How to take partial screenshot with Selenium WebDriver in python?

I have searched a lot for this but couldn't find a solution. Here's a similar question with a possible solution in java.

Is there a similar solution in Python?

Other than Selenium, this example also requires the PIL Imaging library.
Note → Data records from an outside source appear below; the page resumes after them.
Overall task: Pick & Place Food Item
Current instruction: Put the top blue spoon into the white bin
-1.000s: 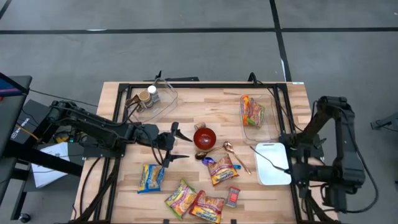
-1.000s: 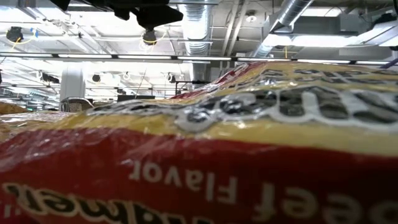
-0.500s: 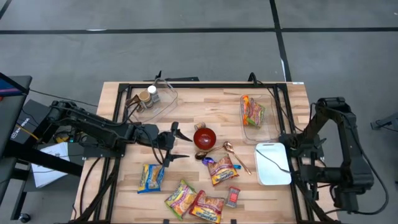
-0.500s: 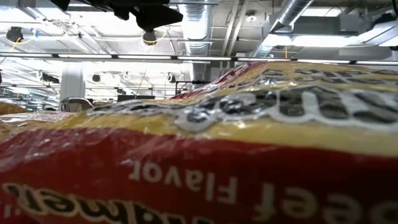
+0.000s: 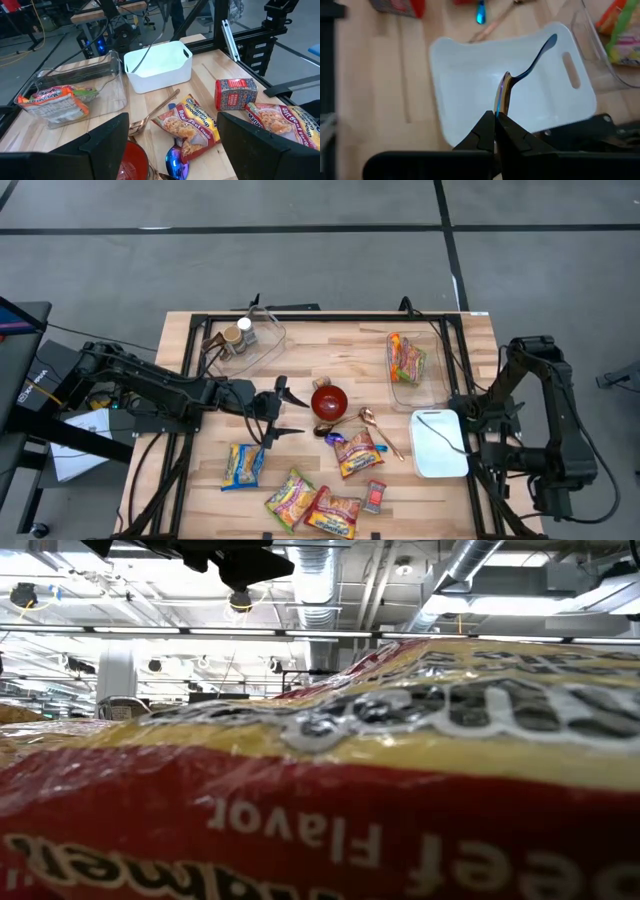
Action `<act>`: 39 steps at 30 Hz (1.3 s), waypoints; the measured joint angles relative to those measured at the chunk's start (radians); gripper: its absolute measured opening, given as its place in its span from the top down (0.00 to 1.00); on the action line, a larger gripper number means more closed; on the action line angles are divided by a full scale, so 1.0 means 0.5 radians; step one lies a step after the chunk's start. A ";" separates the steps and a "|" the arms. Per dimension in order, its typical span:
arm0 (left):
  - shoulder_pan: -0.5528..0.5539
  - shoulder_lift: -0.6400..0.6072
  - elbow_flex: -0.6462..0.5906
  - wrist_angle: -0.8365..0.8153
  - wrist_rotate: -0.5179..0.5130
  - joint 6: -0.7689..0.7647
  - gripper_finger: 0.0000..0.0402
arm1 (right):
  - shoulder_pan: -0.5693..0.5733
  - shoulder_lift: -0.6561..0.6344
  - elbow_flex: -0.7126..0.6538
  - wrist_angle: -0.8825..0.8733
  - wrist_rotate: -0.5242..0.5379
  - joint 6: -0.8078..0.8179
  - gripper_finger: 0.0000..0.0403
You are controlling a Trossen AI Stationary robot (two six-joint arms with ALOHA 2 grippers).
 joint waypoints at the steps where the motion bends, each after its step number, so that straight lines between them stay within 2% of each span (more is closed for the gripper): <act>1: 0.000 0.000 0.000 -0.001 0.000 0.000 0.26 | -0.001 0.000 -0.017 -0.001 -0.002 0.001 1.00; 27: 0.000 0.000 0.000 -0.001 0.006 -0.011 0.26 | 0.036 0.118 -0.017 0.023 -0.046 0.052 1.00; 34: 0.000 0.000 0.000 -0.002 -0.003 -0.012 0.26 | 0.036 0.118 -0.015 0.062 0.012 0.035 1.00; 39: 0.000 0.000 0.000 -0.002 -0.002 -0.012 0.26 | 0.036 0.118 -0.015 0.073 0.012 0.038 0.97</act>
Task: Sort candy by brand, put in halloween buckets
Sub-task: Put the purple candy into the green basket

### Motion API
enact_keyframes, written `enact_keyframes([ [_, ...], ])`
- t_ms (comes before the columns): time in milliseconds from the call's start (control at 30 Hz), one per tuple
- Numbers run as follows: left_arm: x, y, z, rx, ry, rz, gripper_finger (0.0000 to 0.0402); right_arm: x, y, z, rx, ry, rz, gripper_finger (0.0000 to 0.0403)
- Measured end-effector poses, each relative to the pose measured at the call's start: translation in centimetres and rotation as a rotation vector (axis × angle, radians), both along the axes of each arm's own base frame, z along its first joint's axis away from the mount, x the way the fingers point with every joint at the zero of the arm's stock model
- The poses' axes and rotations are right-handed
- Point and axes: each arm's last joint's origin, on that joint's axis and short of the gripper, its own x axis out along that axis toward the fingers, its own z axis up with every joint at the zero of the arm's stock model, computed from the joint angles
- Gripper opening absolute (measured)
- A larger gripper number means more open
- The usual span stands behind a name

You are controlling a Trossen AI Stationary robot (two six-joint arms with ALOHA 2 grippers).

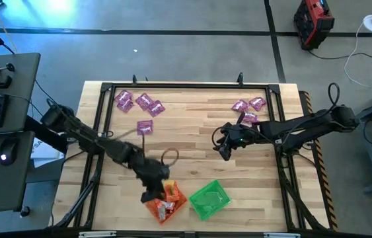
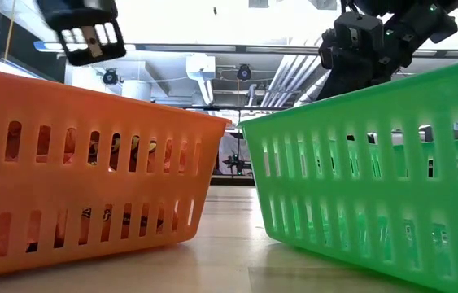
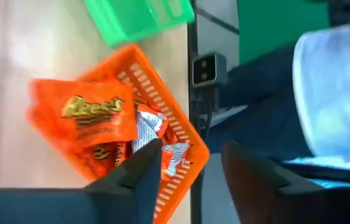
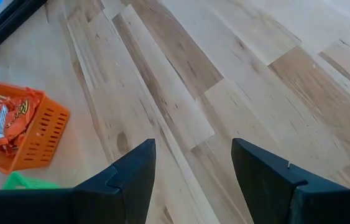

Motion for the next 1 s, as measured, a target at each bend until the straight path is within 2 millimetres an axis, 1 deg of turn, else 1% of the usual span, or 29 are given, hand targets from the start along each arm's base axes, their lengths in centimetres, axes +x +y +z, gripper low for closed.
enact_keyframes([
  [33,-0.2,1.0,0.5,0.004,0.014,0.026,0.0174,0.0,0.0,0.0,0.000,0.000,0.000,0.0204],
  [100,-1.1,3.9,1.3,0.054,0.074,0.093,0.0193,0.0,0.0,0.0,0.000,0.000,0.000,0.0204],
  [200,-3.1,9.0,2.4,0.171,0.159,0.251,0.0211,0.0,0.0,0.0,0.000,0.000,-0.001,0.0204],
  [267,-4.5,12.8,2.8,0.241,0.235,0.381,0.0218,0.0,0.0,0.0,0.002,-0.001,-0.003,0.0204],
  [367,-6.4,18.2,2.3,0.331,0.352,0.568,0.0221,0.0,-0.1,0.0,0.012,-0.008,-0.048,0.0204],
  [433,-7.3,21.0,1.7,0.350,0.381,0.639,0.0221,0.0,-0.2,0.1,0.027,-0.013,-0.101,0.0204],
  [467,-7.6,22.1,1.2,0.353,0.401,0.664,0.0221,0.0,-0.2,0.1,0.040,-0.016,-0.127,0.0204],
  [533,-7.8,23.7,0.3,0.361,0.435,0.679,0.0221,0.1,-0.2,0.1,0.068,-0.022,-0.169,0.0204],
  [633,-7.9,25.0,-1.4,0.388,0.520,0.701,0.0221,0.1,-0.2,0.1,0.124,-0.028,-0.224,0.0204],
  [833,-7.6,26.1,-5.7,0.388,0.713,0.685,0.0221,0.2,-0.2,0.2,0.259,-0.063,-0.350,0.0204],
  [900,-7.4,26.6,-6.8,0.387,0.729,0.676,0.0221,0.3,-0.2,0.4,0.278,-0.089,-0.388,0.0204],
  [1000,-6.9,27.2,-7.8,0.405,0.707,0.647,0.0221,0.6,-0.3,0.7,0.307,-0.147,-0.446,0.0204],
])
Sometimes this is put in as one of the standard libraries and sometimes it's not, but if you don't have it you can install it with pip install Pillow

from selenium import webdriver
from PIL import Image
from io import BytesIO

fox = webdriver.Firefox()
fox.get('http://stackoverflow.com/')

# now that we have the preliminary stuff out of the way time to get that image :D
element = fox.find_element_by_id('hlogo') # find part of the page you want image of
location = element.location
size = element.size
png = fox.get_screenshot_as_png() # saves screenshot of entire page
fox.quit()

im = Image.open(BytesIO(png)) # uses PIL library to open image in memory

left = location['x']
top = location['y']
right = location['x'] + size['width']
bottom = location['y'] + size['height']


im = im.crop((left, top, right, bottom)) # defines crop points
im.save('screenshot.png') # saves new cropped image

and finally the output is... the Stackoverflow logo!!!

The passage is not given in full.